EXERCISE PROMPT:
Please output the data exactly, minus pictures.

______

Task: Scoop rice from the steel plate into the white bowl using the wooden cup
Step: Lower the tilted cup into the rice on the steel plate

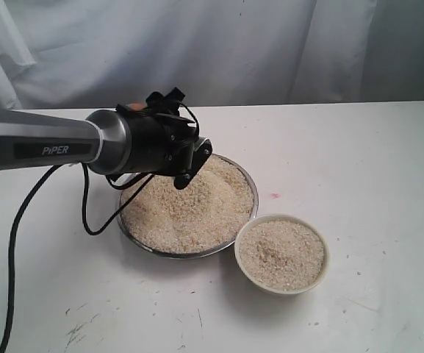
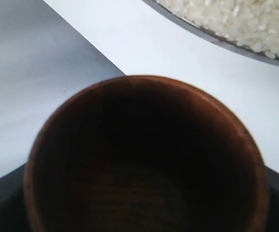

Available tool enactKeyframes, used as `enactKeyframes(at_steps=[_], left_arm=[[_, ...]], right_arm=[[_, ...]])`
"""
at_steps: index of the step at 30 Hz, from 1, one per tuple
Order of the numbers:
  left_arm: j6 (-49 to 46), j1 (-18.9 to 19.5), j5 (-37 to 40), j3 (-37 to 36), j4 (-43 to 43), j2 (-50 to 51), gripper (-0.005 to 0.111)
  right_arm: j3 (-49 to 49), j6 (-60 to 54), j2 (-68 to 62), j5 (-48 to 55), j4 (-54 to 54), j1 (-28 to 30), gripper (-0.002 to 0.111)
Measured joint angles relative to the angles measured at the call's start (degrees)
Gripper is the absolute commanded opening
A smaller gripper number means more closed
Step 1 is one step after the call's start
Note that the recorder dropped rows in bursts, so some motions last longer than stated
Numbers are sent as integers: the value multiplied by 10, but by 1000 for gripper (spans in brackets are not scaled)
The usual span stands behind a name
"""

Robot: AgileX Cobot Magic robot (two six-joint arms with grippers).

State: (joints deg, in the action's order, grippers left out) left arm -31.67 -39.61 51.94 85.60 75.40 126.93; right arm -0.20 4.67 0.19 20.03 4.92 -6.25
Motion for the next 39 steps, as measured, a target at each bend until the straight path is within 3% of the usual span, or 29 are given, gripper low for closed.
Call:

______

WRITTEN SOLUTION:
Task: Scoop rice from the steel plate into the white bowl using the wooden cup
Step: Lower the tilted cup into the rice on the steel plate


Available tool enactKeyframes, used as `enactKeyframes(at_steps=[_], left_arm=[[_, ...]], right_arm=[[_, ...]])`
"""
at_steps: index of the step at 30 Hz, from 1, one per tuple
Order of the numbers:
  left_arm: j6 (-49 to 46), j1 (-18.9 to 19.5), j5 (-37 to 40), j3 (-37 to 36), j4 (-43 to 43), j2 (-50 to 51), gripper (-0.005 to 0.111)
  right_arm: j3 (-49 to 49), j6 (-60 to 54), j2 (-68 to 62), j5 (-48 to 55), j4 (-54 to 54), j1 (-28 to 30), gripper (-0.002 to 0.111)
Measured joint angles relative to the angles measured at the call's start (degrees)
Gripper is the absolute commanded opening
A smaller gripper number means more closed
Step 1 is one step after the call's start
Note that the recorder dropped rows in bursts, so some motions last longer than stated
Numbers are sent as integers: the value multiplied by 10, but by 1000 for gripper (spans in brackets are not scaled)
The usual span stands behind a name
"""

Robot: AgileX Cobot Magic robot (two six-joint arms with grippers).

State: (joints deg, in the action's order, grippers left out) left arm -31.67 -39.61 51.94 85.60 75.40 126.93; right arm -0.20 4.67 0.19 20.03 4.92 -6.25
Motion for the next 39 steps, as measured, a target at each bend until the straight path is within 3% of the usual span, or 29 are given, gripper low for closed.
Call:

The exercise requires nothing more than what has been given.